As for the players, quite apart from their unparalleled musical talent, EUYO could not be so remarkable without their co-operation and apparently limitless enthusiasm. After three consecutive days of 7am bus loads, someone remembers that a certain Estonian percussionist was last seen skinny dipping at sunrise, so his colleagues use their initiative to embark on a search party to retrieve him (happily he was found, although his trousers are yet to be recovered). A Slovenian horn player leaves his concert dress behind at a hotel, and is rescued by a benevolent but broad Belgian trombone player who can lend his suit and shoes during the pieces in which he does not play (even if they are twice his size). Admittedly, there was the one occasion when it was realised that a Latvian tuba player was last seen in the toilets at a service station 100km ago, as well as the unlucky incident of the horn section’s spirited practising setting off the alarms of a nearby bank, and the unfortunate timing of a local firework extravaganza coinciding with an outdoor chamber concert, but on such a long, expansive tour, it would be ridiculous to expect everything to run without a glitch.

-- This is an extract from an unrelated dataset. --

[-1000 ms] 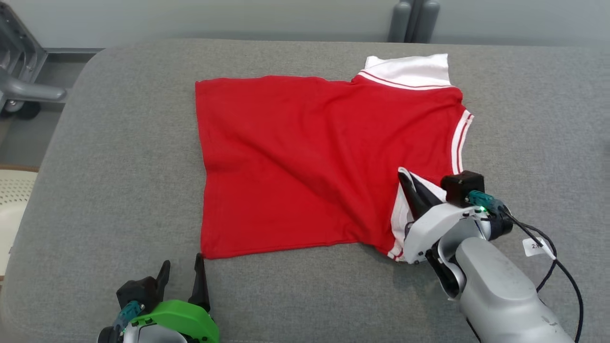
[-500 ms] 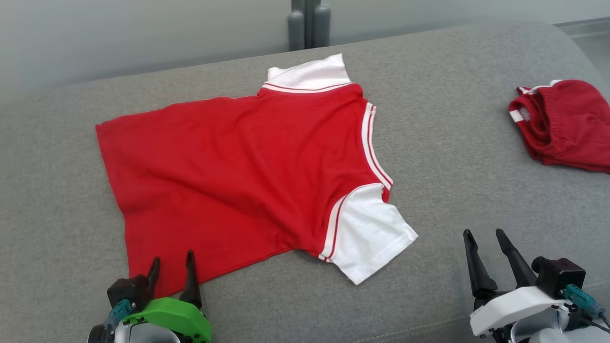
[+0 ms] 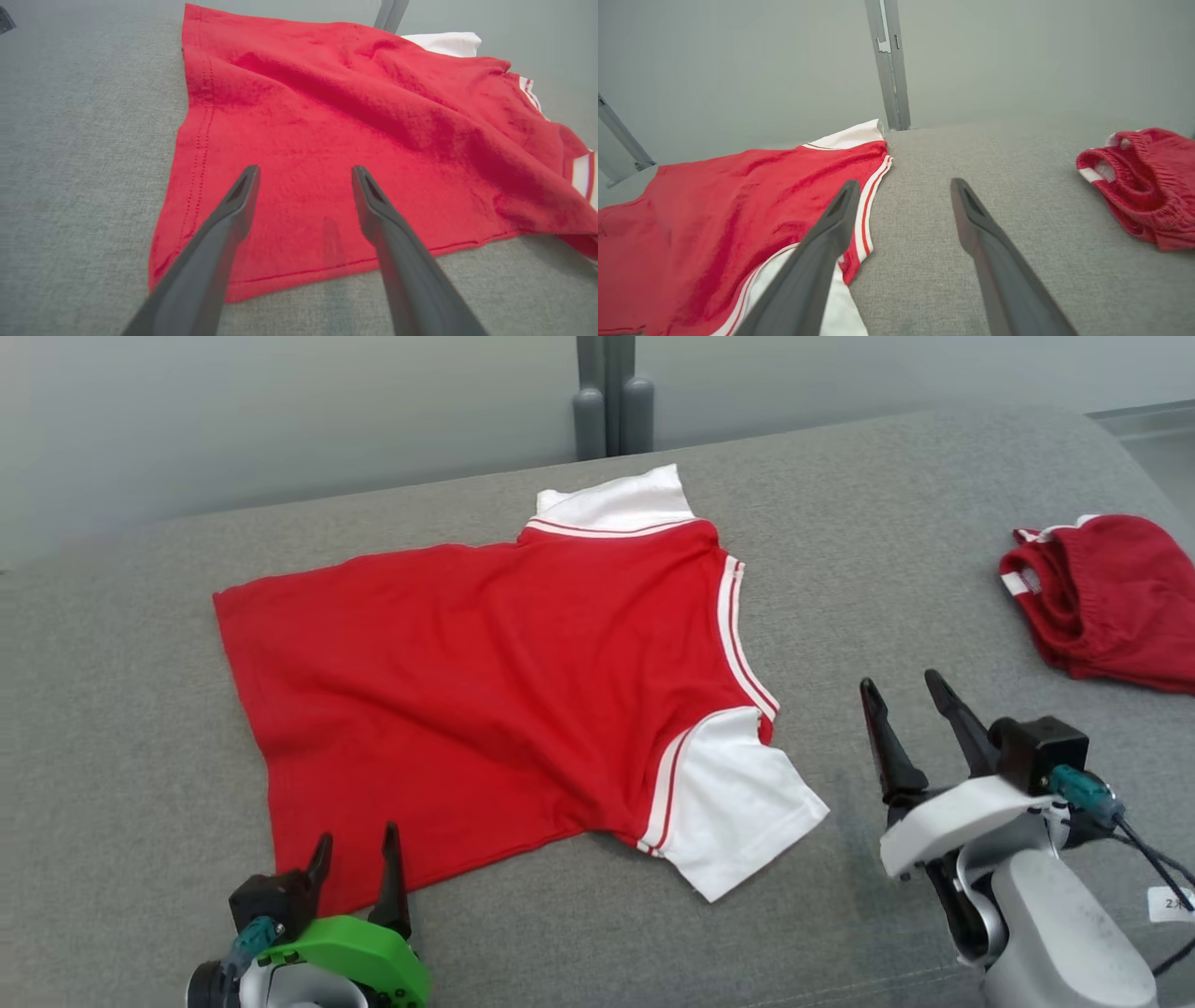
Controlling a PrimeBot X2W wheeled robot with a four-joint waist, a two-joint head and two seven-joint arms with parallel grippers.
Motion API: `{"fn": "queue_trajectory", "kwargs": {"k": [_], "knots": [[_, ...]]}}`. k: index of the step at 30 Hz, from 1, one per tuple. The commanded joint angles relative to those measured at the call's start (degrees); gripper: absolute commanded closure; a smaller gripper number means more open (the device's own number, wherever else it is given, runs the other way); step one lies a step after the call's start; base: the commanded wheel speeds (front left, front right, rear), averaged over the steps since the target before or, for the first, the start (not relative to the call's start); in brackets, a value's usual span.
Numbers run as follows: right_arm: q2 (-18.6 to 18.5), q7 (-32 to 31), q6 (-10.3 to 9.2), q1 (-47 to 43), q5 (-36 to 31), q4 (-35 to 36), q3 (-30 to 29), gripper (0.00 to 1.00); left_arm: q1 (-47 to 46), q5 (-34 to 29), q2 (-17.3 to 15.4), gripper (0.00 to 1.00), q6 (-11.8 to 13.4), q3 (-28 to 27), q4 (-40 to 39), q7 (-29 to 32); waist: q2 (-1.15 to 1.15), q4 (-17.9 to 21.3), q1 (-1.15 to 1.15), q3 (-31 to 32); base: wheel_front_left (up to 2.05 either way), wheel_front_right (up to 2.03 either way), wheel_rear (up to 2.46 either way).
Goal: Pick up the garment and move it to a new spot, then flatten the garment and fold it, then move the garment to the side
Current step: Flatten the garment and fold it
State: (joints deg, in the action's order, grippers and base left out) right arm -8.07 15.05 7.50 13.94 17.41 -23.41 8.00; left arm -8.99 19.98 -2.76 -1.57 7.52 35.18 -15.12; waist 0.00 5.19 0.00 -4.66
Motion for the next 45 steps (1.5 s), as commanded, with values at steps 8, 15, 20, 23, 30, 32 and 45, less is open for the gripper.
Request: {"fn": "queue_trajectory", "kwargs": {"k": [8,15,20,23,30,32,45], "knots": [[-3.1,0.2,-0.03,12.1,-1.3,-9.5,0.5,0.0,-2.8,1.0,-0.2,0.0,0.1,2.2,-3.4,0.0,0.0,-13.5,0.0,-7.1,0.0,0.0,0.0],[-6.0,0.1,-0.04,21.9,0.1,-22.5,1.5,0.0,-4.6,2.3,-0.2,0.0,0.8,5.2,-6.4,0.0,0.0,-19.5,0.0,-12.7,0.0,0.0,0.0],[-7.2,-1.5,-0.05,27.2,-0.1,-30.1,2.6,0.0,-5.2,2.7,-0.2,0.0,1.2,6.2,-7.4,0.0,0.0,-21.2,0.0,-15.6,0.0,0.0,0.0],[-7.7,-1.8,-0.05,29.8,0.1,-33.7,2.7,0.0,-5.9,3.0,-0.2,0.0,1.4,7.1,-8.0,0.0,0.0,-21.9,0.0,-17.2,0.0,0.0,0.0],[-10.0,-3.2,-0.06,35.2,-1.9,-39.9,4.5,1.0,-7.5,3.9,-0.2,0.0,1.9,8.5,-9.5,0.0,0.0,-23.6,0.0,-20.8,0.0,0.0,0.0],[-11.8,-2.7,-0.08,37.6,-2.8,-40.8,4.4,1.0,-7.8,4.0,-0.2,0.0,2.1,8.9,-9.9,0.0,0.0,-24.2,0.0,-21.8,0.0,0.0,0.0],[-21.9,-0.8,-0.08,51.5,-13.8,-46.5,-0.3,1.0,-8.5,5.5,-0.2,0.0,2.7,13.4,-11.1,0.0,0.0,-28.9,0.0,-23.2,0.0,0.0,0.0]]}}
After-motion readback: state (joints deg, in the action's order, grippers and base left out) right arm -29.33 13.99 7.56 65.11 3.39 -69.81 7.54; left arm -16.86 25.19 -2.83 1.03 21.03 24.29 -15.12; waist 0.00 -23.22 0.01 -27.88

Indeed, in my opinion, the orchestra’s solidarity during these moments of difficulty is what makes EUYO truly exceptional. I can’t pretend that I was the model intern either – attempting to garner half an hour’s sleep before my final 5.30am departure very nearly resulted in a missed flight home. I’d like to think that it wasn’t my own mistake, but rather karma telling me how much I’d miss the hustle and bustle of tour. When I got home, I slept for about a week, then woke up ready for another 7am departure with a bus full of sleepy musicians. At least they snore in tune.